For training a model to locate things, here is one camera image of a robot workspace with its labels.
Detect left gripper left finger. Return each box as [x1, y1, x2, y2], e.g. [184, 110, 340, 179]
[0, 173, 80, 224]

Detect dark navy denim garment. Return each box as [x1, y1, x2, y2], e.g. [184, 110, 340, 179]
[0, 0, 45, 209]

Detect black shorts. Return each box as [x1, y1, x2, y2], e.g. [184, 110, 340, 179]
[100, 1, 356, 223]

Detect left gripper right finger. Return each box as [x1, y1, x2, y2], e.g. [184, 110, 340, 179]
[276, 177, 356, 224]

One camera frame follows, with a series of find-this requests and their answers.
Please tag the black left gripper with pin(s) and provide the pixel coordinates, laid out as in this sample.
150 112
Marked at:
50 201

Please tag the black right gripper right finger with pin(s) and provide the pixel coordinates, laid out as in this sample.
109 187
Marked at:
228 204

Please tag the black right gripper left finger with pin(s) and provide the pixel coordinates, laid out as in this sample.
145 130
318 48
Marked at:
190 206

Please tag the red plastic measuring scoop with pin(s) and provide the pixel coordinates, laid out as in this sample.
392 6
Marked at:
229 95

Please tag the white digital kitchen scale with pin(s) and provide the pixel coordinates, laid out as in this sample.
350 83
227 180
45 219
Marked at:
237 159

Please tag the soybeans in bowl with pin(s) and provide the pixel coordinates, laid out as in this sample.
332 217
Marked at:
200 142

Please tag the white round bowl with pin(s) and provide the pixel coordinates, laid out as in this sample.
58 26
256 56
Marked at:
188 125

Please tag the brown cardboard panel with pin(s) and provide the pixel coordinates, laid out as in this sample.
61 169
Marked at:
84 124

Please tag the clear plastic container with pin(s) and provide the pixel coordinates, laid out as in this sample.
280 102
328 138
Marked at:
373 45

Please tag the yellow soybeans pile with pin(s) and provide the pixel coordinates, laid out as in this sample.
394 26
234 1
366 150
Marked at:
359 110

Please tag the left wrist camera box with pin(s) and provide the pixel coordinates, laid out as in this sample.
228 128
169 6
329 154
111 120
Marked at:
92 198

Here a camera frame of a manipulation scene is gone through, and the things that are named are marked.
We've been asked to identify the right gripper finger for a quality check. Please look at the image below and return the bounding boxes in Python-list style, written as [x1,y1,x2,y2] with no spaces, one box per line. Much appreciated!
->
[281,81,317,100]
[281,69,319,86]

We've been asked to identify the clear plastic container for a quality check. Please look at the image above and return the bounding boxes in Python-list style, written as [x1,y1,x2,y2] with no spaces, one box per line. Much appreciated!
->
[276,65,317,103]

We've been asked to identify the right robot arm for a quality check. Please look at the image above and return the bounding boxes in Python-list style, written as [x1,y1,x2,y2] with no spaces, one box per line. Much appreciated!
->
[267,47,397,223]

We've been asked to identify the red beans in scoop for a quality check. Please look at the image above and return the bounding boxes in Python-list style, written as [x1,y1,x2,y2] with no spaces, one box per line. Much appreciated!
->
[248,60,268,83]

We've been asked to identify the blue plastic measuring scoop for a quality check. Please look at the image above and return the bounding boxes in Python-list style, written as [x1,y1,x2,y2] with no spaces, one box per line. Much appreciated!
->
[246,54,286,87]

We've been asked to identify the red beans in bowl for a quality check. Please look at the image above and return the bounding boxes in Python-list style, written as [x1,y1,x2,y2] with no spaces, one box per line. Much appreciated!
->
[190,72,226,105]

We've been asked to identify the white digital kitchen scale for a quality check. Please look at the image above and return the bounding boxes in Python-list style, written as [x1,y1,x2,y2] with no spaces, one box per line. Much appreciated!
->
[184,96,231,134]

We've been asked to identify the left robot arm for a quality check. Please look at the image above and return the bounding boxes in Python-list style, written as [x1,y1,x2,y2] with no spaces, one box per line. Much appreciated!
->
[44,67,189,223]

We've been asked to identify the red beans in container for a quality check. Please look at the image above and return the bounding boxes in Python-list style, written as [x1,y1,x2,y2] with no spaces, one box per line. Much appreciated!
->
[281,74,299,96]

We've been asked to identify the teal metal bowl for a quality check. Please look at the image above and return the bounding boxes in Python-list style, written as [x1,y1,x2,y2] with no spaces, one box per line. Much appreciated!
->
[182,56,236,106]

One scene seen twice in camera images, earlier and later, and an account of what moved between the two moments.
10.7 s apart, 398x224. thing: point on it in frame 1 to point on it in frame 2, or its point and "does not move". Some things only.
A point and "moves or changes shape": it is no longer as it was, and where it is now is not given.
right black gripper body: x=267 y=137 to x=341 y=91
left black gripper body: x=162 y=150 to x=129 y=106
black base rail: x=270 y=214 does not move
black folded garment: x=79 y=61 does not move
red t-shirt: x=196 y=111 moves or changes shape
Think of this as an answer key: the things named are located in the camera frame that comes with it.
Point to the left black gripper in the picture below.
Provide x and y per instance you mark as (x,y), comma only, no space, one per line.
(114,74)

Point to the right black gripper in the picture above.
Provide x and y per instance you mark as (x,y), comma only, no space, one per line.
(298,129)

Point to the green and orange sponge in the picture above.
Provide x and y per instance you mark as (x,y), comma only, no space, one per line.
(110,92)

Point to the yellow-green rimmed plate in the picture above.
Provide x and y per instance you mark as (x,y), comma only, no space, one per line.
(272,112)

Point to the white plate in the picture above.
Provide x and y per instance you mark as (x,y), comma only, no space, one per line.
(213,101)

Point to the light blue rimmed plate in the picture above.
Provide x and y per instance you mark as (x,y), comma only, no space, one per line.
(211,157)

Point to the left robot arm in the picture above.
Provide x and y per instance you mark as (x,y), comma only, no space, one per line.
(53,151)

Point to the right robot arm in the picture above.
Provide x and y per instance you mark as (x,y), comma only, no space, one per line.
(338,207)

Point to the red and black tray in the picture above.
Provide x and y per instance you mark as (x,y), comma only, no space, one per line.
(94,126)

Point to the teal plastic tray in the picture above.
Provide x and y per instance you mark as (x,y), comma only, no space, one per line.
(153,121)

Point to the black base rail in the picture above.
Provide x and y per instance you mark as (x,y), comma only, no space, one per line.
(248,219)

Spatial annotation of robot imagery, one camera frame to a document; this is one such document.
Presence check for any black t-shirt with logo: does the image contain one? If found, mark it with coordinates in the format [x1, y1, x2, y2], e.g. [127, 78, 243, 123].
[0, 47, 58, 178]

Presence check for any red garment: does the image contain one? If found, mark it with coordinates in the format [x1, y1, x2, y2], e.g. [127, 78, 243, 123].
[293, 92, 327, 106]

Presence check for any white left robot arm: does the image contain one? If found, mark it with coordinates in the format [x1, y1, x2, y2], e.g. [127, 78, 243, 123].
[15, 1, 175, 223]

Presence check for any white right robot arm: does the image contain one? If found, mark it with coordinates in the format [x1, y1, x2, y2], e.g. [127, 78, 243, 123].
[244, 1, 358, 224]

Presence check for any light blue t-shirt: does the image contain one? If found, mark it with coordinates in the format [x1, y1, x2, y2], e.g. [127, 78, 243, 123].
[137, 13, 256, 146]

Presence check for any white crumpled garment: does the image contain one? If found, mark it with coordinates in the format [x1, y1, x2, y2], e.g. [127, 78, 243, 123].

→ Task item
Please give the records again exactly as they are.

→ Exercise result
For training a model to locate things, here is one camera image of a robot workspace with its labels.
Detect left gripper left finger. Return each box as [x1, y1, x2, y2], e.g. [184, 110, 340, 179]
[0, 173, 80, 224]

Detect dark navy denim garment. Return each box as [x1, y1, x2, y2], e.g. [184, 110, 340, 179]
[0, 0, 45, 209]

Detect black shorts. Return each box as [x1, y1, x2, y2], e.g. [184, 110, 340, 179]
[100, 1, 356, 223]

Detect left gripper right finger. Return each box as [x1, y1, x2, y2], e.g. [184, 110, 340, 179]
[276, 177, 356, 224]

One camera frame follows, with a series of find-this requests and their answers.
Please tag the black left gripper with pin(s) and provide the pixel coordinates, laid out as in this sample.
150 112
Marked at:
50 201

Please tag the black right gripper right finger with pin(s) and provide the pixel coordinates, laid out as in this sample.
109 187
Marked at:
228 204

Please tag the black right gripper left finger with pin(s) and provide the pixel coordinates, laid out as in this sample.
145 130
318 48
Marked at:
190 206

Please tag the red plastic measuring scoop with pin(s) and provide the pixel coordinates, laid out as in this sample.
392 6
Marked at:
229 95

Please tag the white digital kitchen scale with pin(s) and provide the pixel coordinates, laid out as in this sample.
350 83
227 180
45 219
Marked at:
237 159

Please tag the soybeans in bowl with pin(s) and provide the pixel coordinates, laid out as in this sample.
332 217
Marked at:
200 142

Please tag the white round bowl with pin(s) and provide the pixel coordinates, laid out as in this sample.
58 26
256 56
Marked at:
188 125

Please tag the brown cardboard panel with pin(s) and provide the pixel coordinates, laid out as in this sample.
61 169
Marked at:
84 124

Please tag the clear plastic container with pin(s) and provide the pixel coordinates, laid out as in this sample.
280 102
328 138
Marked at:
373 45

Please tag the yellow soybeans pile with pin(s) and provide the pixel coordinates, laid out as in this sample.
394 26
234 1
366 150
Marked at:
359 110

Please tag the left wrist camera box with pin(s) and provide the pixel coordinates, laid out as in this sample.
228 128
169 6
329 154
111 120
Marked at:
92 198

Here a camera frame of a manipulation scene is gone through, and the things that are named are marked.
We've been asked to identify the right gripper finger for a quality check. Please look at the image below and return the bounding boxes in Python-list style, written as [x1,y1,x2,y2] with no spaces, one box per line. Much appreciated!
->
[281,81,317,100]
[281,69,319,86]

We've been asked to identify the clear plastic container for a quality check. Please look at the image above and return the bounding boxes in Python-list style, written as [x1,y1,x2,y2] with no spaces, one box per line. Much appreciated!
->
[276,65,317,103]

We've been asked to identify the right robot arm for a quality check. Please look at the image above and return the bounding boxes in Python-list style, written as [x1,y1,x2,y2] with no spaces, one box per line. Much appreciated!
->
[267,47,397,223]

We've been asked to identify the red beans in scoop for a quality check. Please look at the image above and return the bounding boxes in Python-list style, written as [x1,y1,x2,y2] with no spaces, one box per line. Much appreciated!
->
[248,60,268,83]

We've been asked to identify the blue plastic measuring scoop for a quality check. Please look at the image above and return the bounding boxes in Python-list style, written as [x1,y1,x2,y2] with no spaces, one box per line. Much appreciated!
->
[246,54,286,87]

We've been asked to identify the red beans in bowl for a quality check. Please look at the image above and return the bounding boxes in Python-list style, written as [x1,y1,x2,y2] with no spaces, one box per line. Much appreciated!
->
[190,72,226,105]

We've been asked to identify the white digital kitchen scale for a quality check. Please look at the image above and return the bounding boxes in Python-list style, written as [x1,y1,x2,y2] with no spaces, one box per line. Much appreciated!
->
[184,96,231,134]

We've been asked to identify the left robot arm for a quality check. Please look at the image above and return the bounding boxes in Python-list style, written as [x1,y1,x2,y2] with no spaces, one box per line. Much appreciated!
->
[44,67,189,223]

We've been asked to identify the red beans in container for a quality check. Please look at the image above and return the bounding boxes in Python-list style, written as [x1,y1,x2,y2] with no spaces, one box per line. Much appreciated!
->
[281,74,299,96]

We've been asked to identify the teal metal bowl for a quality check. Please look at the image above and return the bounding boxes in Python-list style, written as [x1,y1,x2,y2] with no spaces, one box per line. Much appreciated!
->
[182,56,236,106]

One scene seen twice in camera images, earlier and later, and an account of what moved between the two moments.
10.7 s apart, 398x224. thing: point on it in frame 1 to point on it in frame 2, or its point and "does not move". Some things only.
A point and "moves or changes shape": it is no longer as it was, and where it is now is not given.
right black gripper body: x=267 y=137 to x=341 y=91
left black gripper body: x=162 y=150 to x=129 y=106
black base rail: x=270 y=214 does not move
black folded garment: x=79 y=61 does not move
red t-shirt: x=196 y=111 moves or changes shape
Think of this as an answer key: the things named are located in the camera frame that comes with it.
Point to the left black gripper in the picture below.
Provide x and y per instance you mark as (x,y), comma only, no space, one per line.
(114,74)

Point to the right black gripper in the picture above.
Provide x and y per instance you mark as (x,y), comma only, no space, one per line.
(298,129)

Point to the green and orange sponge in the picture above.
Provide x and y per instance you mark as (x,y), comma only, no space, one per line.
(110,92)

Point to the yellow-green rimmed plate in the picture above.
Provide x and y per instance you mark as (x,y), comma only, no space, one per line.
(272,112)

Point to the white plate in the picture above.
Provide x and y per instance you mark as (x,y), comma only, no space, one per line.
(213,101)

Point to the light blue rimmed plate in the picture above.
Provide x and y per instance you mark as (x,y), comma only, no space, one per line.
(211,157)

Point to the left robot arm in the picture above.
Provide x and y per instance you mark as (x,y), comma only, no space, one per line.
(53,151)

Point to the right robot arm in the picture above.
Provide x and y per instance you mark as (x,y), comma only, no space, one per line.
(338,207)

Point to the red and black tray in the picture above.
Provide x and y per instance you mark as (x,y), comma only, no space, one per line.
(94,126)

Point to the teal plastic tray in the picture above.
Provide x and y per instance you mark as (x,y), comma only, no space, one per line.
(153,121)

Point to the black base rail in the picture above.
Provide x and y per instance you mark as (x,y), comma only, no space, one per line.
(248,219)

Spatial annotation of robot imagery, one camera frame to a document; this is one such document.
Presence check for any black t-shirt with logo: does the image contain one? If found, mark it with coordinates in the format [x1, y1, x2, y2], e.g. [127, 78, 243, 123].
[0, 47, 58, 178]

Presence check for any red garment: does the image contain one? If found, mark it with coordinates in the format [x1, y1, x2, y2], e.g. [127, 78, 243, 123].
[293, 92, 327, 106]

Presence check for any white left robot arm: does the image contain one? If found, mark it with coordinates in the format [x1, y1, x2, y2], e.g. [127, 78, 243, 123].
[15, 1, 175, 223]

Presence check for any white right robot arm: does the image contain one? If found, mark it with coordinates in the format [x1, y1, x2, y2], e.g. [127, 78, 243, 123].
[244, 1, 358, 224]

Presence check for any light blue t-shirt: does the image contain one? If found, mark it with coordinates in the format [x1, y1, x2, y2], e.g. [127, 78, 243, 123].
[137, 13, 256, 146]

Presence check for any white crumpled garment: does the image contain one? If found, mark it with coordinates in the format [x1, y1, x2, y2], e.g. [127, 78, 243, 123].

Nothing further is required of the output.